Spaak enjoyed his accomplishments at W.R. Grace. Things got done. But that changed, he said, when Grace sold the resin business to Allied Chemical Corp. (later AlliedSignal), in 1966. Allied sold basic chemicals like sulfuric acid, and wasn't tuned into plastics.
He fought against what he said were corporate power games. “They weren't getting anywhere. They were spending all kinds of money. No results,” he said.
He took early retirement in 1970. “It wasn't to my liking. I just bogged down in all sorts of politics.” Spaak was burned out. After Allied, he got a few job offers, but said: “I wasn't really after big money.”
Then something came to his rescue: the Plastics Institute of America, then housed at Stevens Institute of Technology in Hoboken, N.J. “This thing with PIA came along. And I wasn't feeling too well. I was shook up. At 49, I was a wreck! And I said to myself, maybe it's time for a major change. I took a lower salary because I just loved the atmosphere over at Stevens.”
Spaak became executive director in 1970. With a small staff, PIA organized seminars to push technical education. “I was going to stay one year. I ended up staying for 20 years. I stayed because I enjoyed it so much,” he said.
He donated his 1990 retirement bo—nus back to PIA, to help create the Plastics Pioneers Education Fund.

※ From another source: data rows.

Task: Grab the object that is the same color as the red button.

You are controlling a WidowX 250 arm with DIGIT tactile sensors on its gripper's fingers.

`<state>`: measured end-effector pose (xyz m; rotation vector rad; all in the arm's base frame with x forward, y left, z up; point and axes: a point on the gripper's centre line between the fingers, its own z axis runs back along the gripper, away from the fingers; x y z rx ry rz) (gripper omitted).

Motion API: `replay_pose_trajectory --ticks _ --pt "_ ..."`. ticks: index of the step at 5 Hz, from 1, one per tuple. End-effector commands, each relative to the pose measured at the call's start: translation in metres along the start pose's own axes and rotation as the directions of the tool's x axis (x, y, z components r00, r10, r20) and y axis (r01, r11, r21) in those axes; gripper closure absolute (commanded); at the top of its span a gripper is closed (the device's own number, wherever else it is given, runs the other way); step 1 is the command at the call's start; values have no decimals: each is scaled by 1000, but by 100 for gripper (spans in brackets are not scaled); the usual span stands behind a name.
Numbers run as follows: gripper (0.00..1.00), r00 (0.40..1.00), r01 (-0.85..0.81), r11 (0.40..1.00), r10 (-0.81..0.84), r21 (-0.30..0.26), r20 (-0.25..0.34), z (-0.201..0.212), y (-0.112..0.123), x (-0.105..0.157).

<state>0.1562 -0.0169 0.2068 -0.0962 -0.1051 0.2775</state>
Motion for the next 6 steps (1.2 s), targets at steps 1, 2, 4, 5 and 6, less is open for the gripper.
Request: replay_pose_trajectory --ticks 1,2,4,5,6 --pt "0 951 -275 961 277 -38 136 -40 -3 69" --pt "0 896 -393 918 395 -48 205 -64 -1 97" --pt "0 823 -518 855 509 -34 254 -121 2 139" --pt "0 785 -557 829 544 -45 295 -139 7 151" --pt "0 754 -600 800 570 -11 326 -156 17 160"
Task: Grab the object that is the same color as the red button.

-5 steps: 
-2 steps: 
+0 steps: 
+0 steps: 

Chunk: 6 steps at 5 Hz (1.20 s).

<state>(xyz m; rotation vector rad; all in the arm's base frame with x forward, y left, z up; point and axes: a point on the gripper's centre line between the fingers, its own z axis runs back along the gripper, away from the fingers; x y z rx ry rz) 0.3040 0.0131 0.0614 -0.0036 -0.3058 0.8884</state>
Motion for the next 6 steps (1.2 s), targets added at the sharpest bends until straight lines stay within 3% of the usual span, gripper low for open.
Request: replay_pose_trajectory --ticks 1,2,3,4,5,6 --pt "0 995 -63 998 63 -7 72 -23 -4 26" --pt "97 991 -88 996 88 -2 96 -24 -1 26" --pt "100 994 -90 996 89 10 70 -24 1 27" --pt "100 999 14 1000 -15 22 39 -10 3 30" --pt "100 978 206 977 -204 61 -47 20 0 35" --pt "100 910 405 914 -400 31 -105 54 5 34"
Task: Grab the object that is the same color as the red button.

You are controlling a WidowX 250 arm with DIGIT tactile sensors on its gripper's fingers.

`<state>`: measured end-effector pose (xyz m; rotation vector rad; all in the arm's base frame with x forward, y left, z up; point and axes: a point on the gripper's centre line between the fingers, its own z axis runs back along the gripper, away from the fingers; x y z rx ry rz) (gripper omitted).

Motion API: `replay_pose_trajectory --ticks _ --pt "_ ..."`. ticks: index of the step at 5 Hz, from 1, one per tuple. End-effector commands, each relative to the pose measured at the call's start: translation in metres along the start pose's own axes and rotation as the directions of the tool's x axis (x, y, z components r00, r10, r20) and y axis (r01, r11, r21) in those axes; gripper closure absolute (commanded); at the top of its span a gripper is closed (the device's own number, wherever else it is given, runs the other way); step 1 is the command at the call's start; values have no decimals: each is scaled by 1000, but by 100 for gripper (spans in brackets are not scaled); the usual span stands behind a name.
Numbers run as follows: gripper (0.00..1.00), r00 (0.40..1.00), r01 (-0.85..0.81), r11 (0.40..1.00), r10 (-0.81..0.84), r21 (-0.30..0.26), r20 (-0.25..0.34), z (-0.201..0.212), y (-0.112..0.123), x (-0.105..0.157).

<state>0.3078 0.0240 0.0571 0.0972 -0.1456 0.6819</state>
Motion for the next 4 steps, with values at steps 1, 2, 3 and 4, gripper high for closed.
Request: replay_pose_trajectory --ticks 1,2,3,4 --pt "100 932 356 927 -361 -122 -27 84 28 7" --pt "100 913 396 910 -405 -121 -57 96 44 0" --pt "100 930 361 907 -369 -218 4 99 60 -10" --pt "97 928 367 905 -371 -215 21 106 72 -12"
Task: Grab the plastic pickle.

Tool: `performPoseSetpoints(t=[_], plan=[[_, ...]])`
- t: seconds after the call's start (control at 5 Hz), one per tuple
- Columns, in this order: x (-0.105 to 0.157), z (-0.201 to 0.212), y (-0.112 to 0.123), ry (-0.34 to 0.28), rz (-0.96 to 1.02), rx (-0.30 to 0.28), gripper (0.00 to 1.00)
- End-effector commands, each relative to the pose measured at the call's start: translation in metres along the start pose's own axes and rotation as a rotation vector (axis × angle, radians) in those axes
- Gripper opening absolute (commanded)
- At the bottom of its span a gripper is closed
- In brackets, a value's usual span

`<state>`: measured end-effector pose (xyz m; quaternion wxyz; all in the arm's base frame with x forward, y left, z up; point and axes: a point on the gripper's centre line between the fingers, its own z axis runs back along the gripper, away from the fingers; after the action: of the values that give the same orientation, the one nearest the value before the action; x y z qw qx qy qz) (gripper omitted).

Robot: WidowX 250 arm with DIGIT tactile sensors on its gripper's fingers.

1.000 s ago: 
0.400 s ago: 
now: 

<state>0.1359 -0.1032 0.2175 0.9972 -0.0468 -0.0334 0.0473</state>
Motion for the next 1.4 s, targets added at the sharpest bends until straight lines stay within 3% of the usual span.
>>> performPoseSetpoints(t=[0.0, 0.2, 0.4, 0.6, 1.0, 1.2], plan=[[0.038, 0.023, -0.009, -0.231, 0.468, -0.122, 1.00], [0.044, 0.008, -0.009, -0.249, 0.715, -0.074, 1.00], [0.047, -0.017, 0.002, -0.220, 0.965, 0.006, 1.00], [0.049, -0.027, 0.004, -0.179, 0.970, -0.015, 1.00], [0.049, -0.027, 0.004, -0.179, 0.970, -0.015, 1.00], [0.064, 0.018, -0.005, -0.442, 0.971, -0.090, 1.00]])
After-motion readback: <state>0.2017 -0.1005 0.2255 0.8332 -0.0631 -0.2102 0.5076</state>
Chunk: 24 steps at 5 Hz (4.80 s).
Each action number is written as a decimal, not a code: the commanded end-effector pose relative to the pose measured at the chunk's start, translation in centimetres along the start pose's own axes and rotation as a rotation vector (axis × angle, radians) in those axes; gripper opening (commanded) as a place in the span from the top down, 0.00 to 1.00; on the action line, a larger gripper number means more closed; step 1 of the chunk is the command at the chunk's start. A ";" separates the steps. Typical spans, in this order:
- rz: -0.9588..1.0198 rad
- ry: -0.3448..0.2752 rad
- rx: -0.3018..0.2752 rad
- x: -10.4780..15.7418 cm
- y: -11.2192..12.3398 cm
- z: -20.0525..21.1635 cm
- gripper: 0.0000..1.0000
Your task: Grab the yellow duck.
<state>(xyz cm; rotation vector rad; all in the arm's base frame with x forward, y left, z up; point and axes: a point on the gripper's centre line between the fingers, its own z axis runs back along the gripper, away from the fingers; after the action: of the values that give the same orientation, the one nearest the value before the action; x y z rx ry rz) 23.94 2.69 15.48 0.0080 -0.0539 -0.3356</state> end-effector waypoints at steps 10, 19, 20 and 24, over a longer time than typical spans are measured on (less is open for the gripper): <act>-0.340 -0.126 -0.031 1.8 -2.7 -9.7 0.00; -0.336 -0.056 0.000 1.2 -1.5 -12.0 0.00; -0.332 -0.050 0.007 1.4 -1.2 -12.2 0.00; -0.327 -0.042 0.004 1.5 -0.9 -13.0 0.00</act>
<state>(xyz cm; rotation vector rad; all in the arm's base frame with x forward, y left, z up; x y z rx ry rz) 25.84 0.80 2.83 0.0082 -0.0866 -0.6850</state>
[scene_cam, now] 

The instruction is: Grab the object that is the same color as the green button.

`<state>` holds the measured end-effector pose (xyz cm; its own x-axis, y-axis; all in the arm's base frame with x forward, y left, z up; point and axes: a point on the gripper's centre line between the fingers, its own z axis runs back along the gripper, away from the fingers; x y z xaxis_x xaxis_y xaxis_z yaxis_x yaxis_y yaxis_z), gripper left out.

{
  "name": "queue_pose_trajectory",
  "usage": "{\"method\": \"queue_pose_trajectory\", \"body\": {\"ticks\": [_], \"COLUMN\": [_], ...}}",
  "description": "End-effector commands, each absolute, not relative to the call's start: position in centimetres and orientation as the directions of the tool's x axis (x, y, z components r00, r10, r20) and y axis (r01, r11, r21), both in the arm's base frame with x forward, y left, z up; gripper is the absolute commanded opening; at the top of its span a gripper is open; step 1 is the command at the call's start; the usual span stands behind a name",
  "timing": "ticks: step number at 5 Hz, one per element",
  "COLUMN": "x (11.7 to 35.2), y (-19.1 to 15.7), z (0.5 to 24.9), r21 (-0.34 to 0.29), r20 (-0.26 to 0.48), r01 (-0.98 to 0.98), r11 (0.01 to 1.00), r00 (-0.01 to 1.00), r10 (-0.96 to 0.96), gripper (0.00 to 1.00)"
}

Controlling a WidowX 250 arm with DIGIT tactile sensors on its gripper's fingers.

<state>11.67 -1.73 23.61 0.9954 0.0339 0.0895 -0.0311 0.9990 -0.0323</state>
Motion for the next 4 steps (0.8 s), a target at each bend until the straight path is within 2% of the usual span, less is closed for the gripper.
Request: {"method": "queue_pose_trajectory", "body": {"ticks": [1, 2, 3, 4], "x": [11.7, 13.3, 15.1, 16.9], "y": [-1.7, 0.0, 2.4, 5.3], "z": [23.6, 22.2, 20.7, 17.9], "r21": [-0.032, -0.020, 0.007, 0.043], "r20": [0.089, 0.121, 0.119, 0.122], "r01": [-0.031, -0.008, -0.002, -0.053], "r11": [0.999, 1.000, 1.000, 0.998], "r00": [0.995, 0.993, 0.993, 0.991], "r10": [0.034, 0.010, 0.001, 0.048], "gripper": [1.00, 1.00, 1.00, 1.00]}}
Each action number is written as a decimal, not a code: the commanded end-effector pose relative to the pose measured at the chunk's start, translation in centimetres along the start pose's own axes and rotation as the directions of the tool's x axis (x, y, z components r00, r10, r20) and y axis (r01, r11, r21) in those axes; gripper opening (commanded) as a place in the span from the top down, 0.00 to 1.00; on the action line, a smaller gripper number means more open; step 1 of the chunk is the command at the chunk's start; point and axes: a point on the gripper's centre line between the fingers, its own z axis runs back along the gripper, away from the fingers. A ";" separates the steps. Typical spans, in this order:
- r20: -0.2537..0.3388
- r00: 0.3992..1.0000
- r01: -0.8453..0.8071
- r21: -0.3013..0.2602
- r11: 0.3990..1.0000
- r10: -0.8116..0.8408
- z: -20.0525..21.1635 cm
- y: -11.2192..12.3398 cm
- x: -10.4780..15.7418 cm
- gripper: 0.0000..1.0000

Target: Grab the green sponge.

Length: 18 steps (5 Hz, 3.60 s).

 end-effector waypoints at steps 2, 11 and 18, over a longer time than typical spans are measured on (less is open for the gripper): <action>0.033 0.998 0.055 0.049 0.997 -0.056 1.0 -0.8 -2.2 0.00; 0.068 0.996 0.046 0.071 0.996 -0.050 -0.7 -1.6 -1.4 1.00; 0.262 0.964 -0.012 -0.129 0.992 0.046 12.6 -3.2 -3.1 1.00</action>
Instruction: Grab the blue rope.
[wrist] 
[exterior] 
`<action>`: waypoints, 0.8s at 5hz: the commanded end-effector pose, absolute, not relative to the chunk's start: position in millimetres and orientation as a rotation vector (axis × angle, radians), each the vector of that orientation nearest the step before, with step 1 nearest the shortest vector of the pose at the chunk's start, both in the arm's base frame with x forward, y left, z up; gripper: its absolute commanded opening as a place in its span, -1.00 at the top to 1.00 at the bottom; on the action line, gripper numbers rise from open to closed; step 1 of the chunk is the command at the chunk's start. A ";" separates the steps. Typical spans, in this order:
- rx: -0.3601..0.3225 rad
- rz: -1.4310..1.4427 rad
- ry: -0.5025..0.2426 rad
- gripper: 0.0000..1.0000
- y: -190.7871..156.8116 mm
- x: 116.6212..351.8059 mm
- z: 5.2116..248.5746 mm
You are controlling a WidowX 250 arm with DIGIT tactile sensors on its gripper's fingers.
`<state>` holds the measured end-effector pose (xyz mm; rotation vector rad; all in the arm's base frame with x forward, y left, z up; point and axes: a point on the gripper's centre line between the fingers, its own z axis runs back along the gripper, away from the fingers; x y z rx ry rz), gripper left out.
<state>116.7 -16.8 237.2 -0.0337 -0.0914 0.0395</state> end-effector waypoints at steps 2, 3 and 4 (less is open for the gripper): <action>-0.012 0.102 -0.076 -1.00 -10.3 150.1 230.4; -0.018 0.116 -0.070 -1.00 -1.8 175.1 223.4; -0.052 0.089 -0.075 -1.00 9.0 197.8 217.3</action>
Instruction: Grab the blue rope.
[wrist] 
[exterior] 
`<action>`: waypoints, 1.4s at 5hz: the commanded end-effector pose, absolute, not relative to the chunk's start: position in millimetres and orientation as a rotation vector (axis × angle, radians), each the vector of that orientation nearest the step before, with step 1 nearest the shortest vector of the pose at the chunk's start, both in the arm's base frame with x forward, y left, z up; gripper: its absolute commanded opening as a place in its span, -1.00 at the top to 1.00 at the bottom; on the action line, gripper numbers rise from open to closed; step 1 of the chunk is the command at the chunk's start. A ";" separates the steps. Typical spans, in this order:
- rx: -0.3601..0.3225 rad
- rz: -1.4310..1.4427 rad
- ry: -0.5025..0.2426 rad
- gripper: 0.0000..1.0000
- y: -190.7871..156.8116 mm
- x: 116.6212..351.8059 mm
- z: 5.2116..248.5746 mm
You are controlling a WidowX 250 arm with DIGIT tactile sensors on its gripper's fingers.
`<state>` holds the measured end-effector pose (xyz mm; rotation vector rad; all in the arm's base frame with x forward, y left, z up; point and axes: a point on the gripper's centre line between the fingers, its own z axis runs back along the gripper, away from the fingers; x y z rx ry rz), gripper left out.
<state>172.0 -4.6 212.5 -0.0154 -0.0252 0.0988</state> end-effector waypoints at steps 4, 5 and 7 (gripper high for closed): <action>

He became involved with the International Executive Service Corps. In one project, he and Irene went to Mauritius, where he turned an old sugar mill into a plastics recycling plant to handle water bottles littering the island.
Back home, Spaak was mayor of Little Falls in 1993-1994. That capped four decades of involvement in local politics in the town of 14,000, including stints as police commissioner, fire commissioner and deputy mayor.
Spaak said that young people have to learn how to be persistent: “It's so hard to get things started. In life, you come up with an idea, especially in plastics, and nothing happens until maybe 10 years later. It takes 10 years! You get a lot of abuse from people, maybe they're you're competitors. Any new idea didn't go over right away. But once it took hold and somebody else is doing it, and it was in the trade show and all that, then everybody got on board.”